Coping with the pandemic

In this new work Reveal, she reflects on the common emotions and feelings that plague most of us during the pandemic: fear, emotional breakdown, tiredness, speechlessness, hesitation and despair.

Most of the characters in the painting are women.

Ng’s abstract work also discusses issues affecting women during this pandemic such as greater burden of domestic work, spikes in sexual, physical and domestic violence and exploitation, increased risks of pregnancy-related deaths, reduced financial independence, future prospects and more.

“Many women are in desperation during home quarantine. The dark blue tone background implies sadness and melancholy. The iron chain symbol zentangle that runs through the three paintings representing the lockdown: we are being forced to stay at home for a long period of time, and thus, we lose our physical freedom.

“On a deeper level, this painting doesn’t just express the external shackles, but also the demons in all of us. Even those who are not sick are affected… we worry about the situation and we live in fear,” she says.

But while working on this painting, Ng found a way to find clarity and peace within herself.

In giving shape and form to the emotions we often keep hidden, she started on a journey of healing.

“There is a hidden detail in this painting that I want to deliver – the white triangles scattered in every corner, which symbolises hope. Hope and faith are very important for us to have the motivation to live.

“Suffering is just a beautiful process to lead us to a better life.

“It is easy for us to give up when we are suffering, but this is also when love resonates more deeply. No matter how bad and terrifying the current situation is, we have to be faithful and firmly believe that we can overcome this hard time together,” she adds.

Part of the proceeds from the artwork sale will be donated to the Women’s Aid Organisation (WAO).
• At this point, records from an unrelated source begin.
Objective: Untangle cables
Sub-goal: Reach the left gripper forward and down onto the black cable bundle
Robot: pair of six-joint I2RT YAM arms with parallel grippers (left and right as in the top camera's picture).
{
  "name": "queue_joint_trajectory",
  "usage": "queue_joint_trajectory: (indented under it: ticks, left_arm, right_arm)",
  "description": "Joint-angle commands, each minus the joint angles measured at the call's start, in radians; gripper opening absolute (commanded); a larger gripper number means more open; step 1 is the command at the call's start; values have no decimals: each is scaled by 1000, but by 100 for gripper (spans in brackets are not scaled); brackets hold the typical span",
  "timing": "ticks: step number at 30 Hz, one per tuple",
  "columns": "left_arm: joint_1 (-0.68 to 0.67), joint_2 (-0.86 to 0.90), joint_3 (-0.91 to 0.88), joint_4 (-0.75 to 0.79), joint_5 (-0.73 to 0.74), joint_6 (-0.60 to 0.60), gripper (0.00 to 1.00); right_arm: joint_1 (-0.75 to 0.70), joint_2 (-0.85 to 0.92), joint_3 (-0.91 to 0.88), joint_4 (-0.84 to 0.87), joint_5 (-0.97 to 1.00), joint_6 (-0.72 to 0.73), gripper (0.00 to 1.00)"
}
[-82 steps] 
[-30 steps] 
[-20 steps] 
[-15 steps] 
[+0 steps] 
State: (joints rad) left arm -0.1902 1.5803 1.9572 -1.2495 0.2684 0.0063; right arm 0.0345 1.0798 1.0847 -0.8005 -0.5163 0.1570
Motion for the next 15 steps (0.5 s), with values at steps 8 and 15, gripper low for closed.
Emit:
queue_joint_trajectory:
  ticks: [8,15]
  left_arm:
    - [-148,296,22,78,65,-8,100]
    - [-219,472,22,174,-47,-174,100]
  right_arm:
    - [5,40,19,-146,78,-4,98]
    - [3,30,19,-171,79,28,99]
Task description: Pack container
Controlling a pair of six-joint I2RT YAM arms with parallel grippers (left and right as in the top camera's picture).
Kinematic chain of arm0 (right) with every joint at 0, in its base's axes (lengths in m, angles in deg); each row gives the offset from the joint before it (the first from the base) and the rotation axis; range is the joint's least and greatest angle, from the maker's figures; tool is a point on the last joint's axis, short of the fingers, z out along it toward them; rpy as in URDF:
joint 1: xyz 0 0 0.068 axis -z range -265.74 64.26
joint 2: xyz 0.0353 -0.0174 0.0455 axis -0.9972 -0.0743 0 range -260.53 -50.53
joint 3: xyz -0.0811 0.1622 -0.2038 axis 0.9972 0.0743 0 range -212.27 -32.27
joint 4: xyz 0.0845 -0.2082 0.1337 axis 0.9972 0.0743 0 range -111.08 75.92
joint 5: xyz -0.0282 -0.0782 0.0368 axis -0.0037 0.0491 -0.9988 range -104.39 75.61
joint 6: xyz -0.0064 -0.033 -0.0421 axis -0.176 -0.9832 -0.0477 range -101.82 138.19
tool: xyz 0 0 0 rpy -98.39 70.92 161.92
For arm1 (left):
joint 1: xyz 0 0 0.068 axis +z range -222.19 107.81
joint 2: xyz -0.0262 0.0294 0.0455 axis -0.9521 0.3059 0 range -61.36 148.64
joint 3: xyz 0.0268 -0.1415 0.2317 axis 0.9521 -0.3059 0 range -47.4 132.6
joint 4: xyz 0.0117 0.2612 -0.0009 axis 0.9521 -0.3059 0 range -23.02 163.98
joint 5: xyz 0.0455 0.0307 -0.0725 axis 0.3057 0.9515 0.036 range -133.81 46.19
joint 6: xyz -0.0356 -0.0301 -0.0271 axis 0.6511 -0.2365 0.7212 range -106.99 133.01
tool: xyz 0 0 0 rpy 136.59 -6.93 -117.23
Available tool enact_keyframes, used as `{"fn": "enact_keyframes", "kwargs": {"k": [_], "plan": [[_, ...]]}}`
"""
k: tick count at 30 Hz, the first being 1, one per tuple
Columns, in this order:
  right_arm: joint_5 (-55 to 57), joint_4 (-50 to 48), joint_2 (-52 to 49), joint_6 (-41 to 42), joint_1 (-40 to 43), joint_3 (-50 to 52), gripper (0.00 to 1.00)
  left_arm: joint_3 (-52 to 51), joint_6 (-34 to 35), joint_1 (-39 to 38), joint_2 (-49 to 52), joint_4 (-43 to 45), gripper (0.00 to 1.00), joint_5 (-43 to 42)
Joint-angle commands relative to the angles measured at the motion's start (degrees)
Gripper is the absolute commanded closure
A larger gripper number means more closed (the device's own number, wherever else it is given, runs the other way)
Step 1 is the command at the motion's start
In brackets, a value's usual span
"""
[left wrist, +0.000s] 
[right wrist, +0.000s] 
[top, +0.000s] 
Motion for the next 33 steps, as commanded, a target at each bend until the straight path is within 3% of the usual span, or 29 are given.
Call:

Also on the art front, Ng plans to continue creating more NFT art.

“This is the future of art, I think it is something so exciting to explore,” she says.

NFT is a form of crypto asset which uses blockchain (a digital public ledger of transactions) to record ownership details and provide proof of authenticity.

All kinds of digital objects – images, videos, music, text and even tweets – can be turned into an NFT. In contrast with many other digital creations, which are often infinite in supply, NFTs have unique identifying codes, which makes them one of a kind. This means that its provenance can be traced, thus differentiating the original from all subsequent copies.

In the context of NFTs in the digital art world, this makes it possible to now truly own and sell digital works.